Wprawdzie była o tym już mowa przy omawianiu tekstu kazalnego 1 P 2,2-10, przypomnijmy jeszcze raz najważniejsze informacje dotyczące 1. Listu Piotra. Pismo to, zaliczane do tzw. nowotestamentowych listów powszechnych, posiada na wskroś duszpasterski charakter i wyrasta z trudnego kontekstu życiowego jego adresatów. Jak wskazuje wstęp listu, żyją oni w sytuacji rozproszenia, diaspory (por. 1 P 1,1). Określając adresatów mianem „wybranych, przebywających w rozproszeniu”, autor daje jednocześnie do zrozumienia, jakie jest jego własne pojmowanie chrześcijańskiej egzystencji i – odpowiednio do tego – w jaki sposób winni je pojmować odbiorcy jego pouczeń. Otóż podkreśla, że świat nie jest prawdziwą ojczyzną chrześcijan, nie znajdą oni tutaj pokoju ani poczucia bezpieczeństwa. Żyją oni tutaj jak na obczyźnie, nawet jeśli przebywają w miejscach, w których się urodzili i dorośli.

Taki sposób interpretacji chrześcijańskiej egzystencji nie wynika jednak z postawy wrogości wobec świata, lecz ma swe umotywowanie teologiczne – chrześcijanie są tymi, którzy zostali zrodzeni na nowo ku żywej nadziei przez zmartwychwstanie Chrystusa (1 P 1,3). Wydarzenie zmartwychwstania uwolniło wyznawców Chrystusa od nicości oraz przemijalności, które cechują ludzkie życie. W ten sposób zostali oni postawieni w radykalnie nowej sytuacji życiowej, a ich codzienna egzystencja naznaczona jest radosną nadzieją na powtórne przyjście Zbawiciela. Dla autora listu jest oczywiste, że owa radykalna przemiana kondycji egzystencjalnej dokonuje się w wydarzeniu chrztu – to on jest początkiem chrześcijańskiej egzystencji.

Sama struktura 1. Listu Piotra jest dość przejrzysta i wykazuje typowe cechy epistolarne. Można w nim wyróżnić wstęp (1 P 1,1-12), część główną (1 P 1,13 – 4,19) oraz zakończenie (1 P 5,1-14). Tekst kazalny znajduje się zatem w części głównej, którą można podzielić na cztery sekcje: 1) Nowe życie nowonarodzonych (1 P 1,13 – 2,10); 2) Chrześcijanie a porządki świata (1 P 2,11 – 3,12); 3) Gotowość do znoszenia cierpienia (1 P 3,13 – 4,11); 4) Wytrwałość w prześladowaniu (1 P 4,12-19).

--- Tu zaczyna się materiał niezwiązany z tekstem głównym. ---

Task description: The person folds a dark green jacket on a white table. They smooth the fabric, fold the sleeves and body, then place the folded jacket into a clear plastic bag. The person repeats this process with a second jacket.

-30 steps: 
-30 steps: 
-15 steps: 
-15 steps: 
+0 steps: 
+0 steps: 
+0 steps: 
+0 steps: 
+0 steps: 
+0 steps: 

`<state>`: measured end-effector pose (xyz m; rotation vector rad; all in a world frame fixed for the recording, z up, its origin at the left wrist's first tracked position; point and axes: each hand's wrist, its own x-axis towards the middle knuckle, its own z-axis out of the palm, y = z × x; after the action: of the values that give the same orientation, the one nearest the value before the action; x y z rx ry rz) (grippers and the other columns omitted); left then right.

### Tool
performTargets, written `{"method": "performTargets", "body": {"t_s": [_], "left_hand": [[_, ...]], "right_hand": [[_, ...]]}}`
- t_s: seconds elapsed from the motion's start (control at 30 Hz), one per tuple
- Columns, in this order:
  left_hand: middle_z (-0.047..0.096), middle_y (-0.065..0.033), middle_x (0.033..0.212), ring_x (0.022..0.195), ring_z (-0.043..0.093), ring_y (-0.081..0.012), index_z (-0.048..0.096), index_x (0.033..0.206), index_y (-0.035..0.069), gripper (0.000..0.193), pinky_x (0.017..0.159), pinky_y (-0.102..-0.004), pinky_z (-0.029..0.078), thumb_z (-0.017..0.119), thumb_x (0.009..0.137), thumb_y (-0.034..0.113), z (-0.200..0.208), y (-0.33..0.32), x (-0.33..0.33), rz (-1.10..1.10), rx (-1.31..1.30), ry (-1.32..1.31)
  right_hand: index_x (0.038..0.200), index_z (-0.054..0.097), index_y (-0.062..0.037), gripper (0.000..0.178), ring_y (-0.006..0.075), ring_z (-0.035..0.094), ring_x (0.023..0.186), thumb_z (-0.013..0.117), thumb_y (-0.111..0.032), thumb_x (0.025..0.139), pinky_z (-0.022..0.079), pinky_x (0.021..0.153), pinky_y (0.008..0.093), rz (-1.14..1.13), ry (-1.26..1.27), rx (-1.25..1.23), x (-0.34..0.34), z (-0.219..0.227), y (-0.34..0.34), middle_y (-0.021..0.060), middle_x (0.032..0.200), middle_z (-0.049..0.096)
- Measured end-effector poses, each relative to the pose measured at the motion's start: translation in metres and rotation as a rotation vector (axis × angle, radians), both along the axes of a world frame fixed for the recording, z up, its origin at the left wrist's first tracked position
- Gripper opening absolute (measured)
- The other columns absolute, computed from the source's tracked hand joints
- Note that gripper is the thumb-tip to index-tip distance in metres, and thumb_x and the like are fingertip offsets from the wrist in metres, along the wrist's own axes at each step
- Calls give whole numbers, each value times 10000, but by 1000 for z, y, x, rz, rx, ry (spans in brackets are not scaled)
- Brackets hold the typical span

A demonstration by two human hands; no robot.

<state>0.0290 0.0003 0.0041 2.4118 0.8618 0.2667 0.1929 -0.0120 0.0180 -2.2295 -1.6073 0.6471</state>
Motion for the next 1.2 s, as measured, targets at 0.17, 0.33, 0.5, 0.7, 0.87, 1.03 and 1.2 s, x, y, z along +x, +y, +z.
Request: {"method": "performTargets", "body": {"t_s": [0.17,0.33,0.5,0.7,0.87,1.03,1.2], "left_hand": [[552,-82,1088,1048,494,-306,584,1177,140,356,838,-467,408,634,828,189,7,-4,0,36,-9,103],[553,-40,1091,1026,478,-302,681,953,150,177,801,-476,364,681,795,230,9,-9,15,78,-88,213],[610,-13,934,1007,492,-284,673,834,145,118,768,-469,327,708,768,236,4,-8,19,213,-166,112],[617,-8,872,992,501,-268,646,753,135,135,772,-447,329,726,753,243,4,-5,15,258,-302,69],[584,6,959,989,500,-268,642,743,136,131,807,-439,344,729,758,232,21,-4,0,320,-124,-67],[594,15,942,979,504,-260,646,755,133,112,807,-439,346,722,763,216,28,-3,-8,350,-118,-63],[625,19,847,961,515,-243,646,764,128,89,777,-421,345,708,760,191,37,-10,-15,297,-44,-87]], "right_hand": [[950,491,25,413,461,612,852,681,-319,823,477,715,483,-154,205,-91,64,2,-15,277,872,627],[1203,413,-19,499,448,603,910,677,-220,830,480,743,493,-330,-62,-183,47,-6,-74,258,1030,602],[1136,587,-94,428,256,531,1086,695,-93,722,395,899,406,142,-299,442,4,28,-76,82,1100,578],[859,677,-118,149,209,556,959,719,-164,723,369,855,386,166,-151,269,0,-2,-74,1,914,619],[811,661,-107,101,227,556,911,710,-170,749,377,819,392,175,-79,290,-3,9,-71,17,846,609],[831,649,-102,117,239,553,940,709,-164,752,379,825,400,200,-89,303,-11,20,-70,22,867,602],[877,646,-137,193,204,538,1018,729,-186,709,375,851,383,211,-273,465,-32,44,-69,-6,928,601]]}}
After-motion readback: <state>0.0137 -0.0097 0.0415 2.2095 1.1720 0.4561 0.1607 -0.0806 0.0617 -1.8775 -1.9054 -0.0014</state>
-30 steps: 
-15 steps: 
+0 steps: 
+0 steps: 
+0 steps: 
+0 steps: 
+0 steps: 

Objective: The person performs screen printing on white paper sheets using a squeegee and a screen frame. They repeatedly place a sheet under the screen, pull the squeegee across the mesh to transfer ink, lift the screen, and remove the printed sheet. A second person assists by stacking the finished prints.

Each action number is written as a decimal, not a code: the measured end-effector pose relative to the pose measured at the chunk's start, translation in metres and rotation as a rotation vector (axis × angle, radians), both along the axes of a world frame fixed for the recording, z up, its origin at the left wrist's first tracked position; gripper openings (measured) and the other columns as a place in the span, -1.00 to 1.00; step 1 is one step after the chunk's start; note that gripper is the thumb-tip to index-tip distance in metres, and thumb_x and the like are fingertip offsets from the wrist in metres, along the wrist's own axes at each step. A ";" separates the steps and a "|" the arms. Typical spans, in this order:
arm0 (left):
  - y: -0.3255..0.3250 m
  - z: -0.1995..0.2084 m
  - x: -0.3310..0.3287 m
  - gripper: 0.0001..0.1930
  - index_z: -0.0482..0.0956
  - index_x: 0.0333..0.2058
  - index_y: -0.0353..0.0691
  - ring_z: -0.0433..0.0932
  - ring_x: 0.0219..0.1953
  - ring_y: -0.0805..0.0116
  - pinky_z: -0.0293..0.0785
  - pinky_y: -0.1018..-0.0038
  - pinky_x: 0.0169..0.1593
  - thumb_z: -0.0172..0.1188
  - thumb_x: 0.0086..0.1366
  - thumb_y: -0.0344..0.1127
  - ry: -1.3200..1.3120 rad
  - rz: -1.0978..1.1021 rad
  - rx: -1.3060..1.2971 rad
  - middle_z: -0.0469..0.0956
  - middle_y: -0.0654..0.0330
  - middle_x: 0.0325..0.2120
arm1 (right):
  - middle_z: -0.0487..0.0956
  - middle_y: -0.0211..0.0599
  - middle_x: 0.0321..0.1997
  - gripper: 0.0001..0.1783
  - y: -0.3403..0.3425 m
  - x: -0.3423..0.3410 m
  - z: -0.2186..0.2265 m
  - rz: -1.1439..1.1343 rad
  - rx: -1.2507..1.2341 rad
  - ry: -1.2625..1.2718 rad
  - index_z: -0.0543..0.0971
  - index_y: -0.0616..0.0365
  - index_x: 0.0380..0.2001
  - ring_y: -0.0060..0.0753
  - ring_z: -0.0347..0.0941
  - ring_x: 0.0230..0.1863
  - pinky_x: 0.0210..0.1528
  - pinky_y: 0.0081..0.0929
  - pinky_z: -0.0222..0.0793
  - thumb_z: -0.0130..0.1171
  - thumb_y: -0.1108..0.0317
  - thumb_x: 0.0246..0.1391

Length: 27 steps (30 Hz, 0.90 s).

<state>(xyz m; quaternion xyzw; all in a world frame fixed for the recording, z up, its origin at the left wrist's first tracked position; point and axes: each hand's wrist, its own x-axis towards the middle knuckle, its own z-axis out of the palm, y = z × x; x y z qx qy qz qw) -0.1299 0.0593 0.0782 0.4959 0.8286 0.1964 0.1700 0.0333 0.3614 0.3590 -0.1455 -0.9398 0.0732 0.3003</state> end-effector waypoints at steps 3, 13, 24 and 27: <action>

Z powyższego wynika, że perykopa kazalna jest wyrwana z kontekstu, aczkolwiek stanowi ona – jak wskazują na to jej początkowy oraz końcowy wiersz – zamkniętą w sobie całość. Posiada ona wyraźnie parenetyczny charakter, a zawarte w niej pouczenia motywowane są perspektywą eschatologiczną. Głównym wątkiem tekstu kazalnego jest wezwanie do dbałości o spójność chrześcijańskiej wspólnoty adresatów oraz do praktykowania solidarności. Taka postawa umożliwi – w zamyśle autora listu – wytwałe oraz cierpliwe przeciwstawianie się wrogości zewnętrznego świata.

 

Komentarz

 

W. 7. Już pierwsze słowa tego wiersza wskazują, z jakiej perspektywy autor listu formułuje swe pouczenia – Przybliżył się zaś koniec wszystkiego. Jest on przeświadczony, że żyje w czasach eschatologicznego dopełnienia, podzielając w ten sposób poglądy ówczesnego środowiska judeochrześcijańskiego, które oczekiwało na rychłą paruzję i przeminięcie materialnego świata. Prawdę tę uświadamia czytelnikom swego dzieła – nadchodzi eschatologiczny koniec całego świata, nieuchronnie przybliża się dzień Bożego sądu (por. 1 P 4,5), a czas ziemskiego życia jest już krótki (por. 1 P 4,2n). Ta fundamentalna prawda powinna w decydujący sposób determinować codzienne życie chrześcijan. Jak wskazują kolejne, praktyczne pouczenia, autor listu nie wzywa do odsunięcia się od tego świata i codziennej rzeczywistości, nie wzywa do postawy jakiejś alienacji od doczesności, ale do tego, by żyć każdego dnia w świadomości nadchodzącego końca i odpowiednio do tego kształtować swe postępowanie – tak między sobą w ramach chrześcijańskiej wspólnoty, jak i w stosunku do zewnętrznego świata.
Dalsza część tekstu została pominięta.